Despite the worsening weather and the stiffening German resistance, Eisenhower resolved to maintain the attack throughout the winter of 1944. Writing after the war, he noted that "by continuing an unremitting offensive we would, in spite of hardship and privation, gain additional advantages over the enemy.... We were convinced that this policy would result in shortening the war and therefore in the saving of thousands of Allied lives."
The shape that the winter offensives would take was largely determined when Eisenhower conferred with Montgomery and Bradley in Brussels on 18 October to plan future Allied strategy. Orders issued on 28 October and 2 November conformed to Eisenhower's broad-front strategy, with Allied forces closing up along the length of the Rhine and extending the enemy by hitting him at every possible point. The main effort would shift from the British 21 Army Group to the U.S. 12th Army Group until Montgomery opened Antwerp to shipping. In the north, clearing the Schelde estuary remained Montgomery's focus. Then the 21 Army Group would attack east of Eindhoven towards the Ruhr to establish bridgeheads over the Rhine and the IJssel. In the center, Hodges' First Army would make the main thrust for the 12th Army Group, with the mission of establishing a bridgehead across the Rhine south of Cologne. Simpson's Ninth Army would protect the First Army's left flank between Sittard and Aachen until the Roer was crossed and then swing northeastward toward Krefeld. Bradley, leery that Eisenhower might give in to Montgomery's persistent requests for an American army to reinforce his Northern Group of Armies, had repositioned the Ninth between the First Army and the 21 Army Group on 22 October. In this way, Bradley sought to avoid the loss of the veteran First Army to Montgomery. On the First Army's right flank, Patton's Third Army would also support Hodges by advancing in a northeasterly direction. In the south, the 6th Army Group clearly had a subsidiary role. Devers' forces would advance to the Rhine, secure crossing sites, and protect the 12th Army Group's flank by denying the area of Luneville to the Germans. Once all three army groups had established bridgeheads over the Rhine, the main attack would shift back to Montgomery's sector for the drive into Germany.

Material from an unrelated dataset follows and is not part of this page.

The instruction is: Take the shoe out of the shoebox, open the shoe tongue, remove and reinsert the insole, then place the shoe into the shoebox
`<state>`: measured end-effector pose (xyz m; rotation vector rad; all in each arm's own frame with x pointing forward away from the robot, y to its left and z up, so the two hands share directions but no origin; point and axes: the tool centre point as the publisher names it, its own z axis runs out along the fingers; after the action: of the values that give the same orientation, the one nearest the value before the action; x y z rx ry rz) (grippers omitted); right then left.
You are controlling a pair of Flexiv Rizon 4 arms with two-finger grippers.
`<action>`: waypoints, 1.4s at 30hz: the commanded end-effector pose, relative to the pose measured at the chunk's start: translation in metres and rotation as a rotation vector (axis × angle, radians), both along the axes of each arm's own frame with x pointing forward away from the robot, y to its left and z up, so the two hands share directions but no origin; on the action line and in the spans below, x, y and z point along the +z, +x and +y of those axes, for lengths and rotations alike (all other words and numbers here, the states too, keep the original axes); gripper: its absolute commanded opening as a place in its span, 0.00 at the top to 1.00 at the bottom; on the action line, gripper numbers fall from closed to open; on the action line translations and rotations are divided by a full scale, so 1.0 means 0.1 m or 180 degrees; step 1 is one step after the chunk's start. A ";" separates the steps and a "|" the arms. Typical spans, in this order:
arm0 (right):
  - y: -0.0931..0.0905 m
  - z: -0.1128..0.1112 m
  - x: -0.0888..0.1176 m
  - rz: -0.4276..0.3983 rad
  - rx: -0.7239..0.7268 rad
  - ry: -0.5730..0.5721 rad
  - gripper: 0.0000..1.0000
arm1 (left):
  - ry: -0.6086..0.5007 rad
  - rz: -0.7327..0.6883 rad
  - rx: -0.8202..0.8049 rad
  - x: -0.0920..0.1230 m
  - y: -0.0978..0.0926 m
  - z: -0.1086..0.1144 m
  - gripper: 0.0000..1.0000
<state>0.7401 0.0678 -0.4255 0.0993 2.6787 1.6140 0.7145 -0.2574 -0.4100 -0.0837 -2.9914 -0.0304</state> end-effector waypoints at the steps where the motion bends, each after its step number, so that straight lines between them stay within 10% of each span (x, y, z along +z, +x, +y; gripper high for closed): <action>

Collins' VII Corps was scheduled to make the principal effort for the First Army attack on 5 November. There was, however, one nettlesome problem. The uncleared Huertgen Forest, potentially an area where the Germans could secretly assemble a counterattack force, threatened Collins' right flank. Before launching his main attack, Hodges thus decided to secure the area from Monschau to Schmidt. Since the crossroads town of Schmidt dominated the Huertgen, seizingthat town was the linchpin to this plan. Hodges gave the task of capturing Schmidt to Maj. Gen. Leonard T. Gerow's V Corps. Gerow, in turn, passed the mission to Maj. Gen. Norman D. Cota's 28th Division.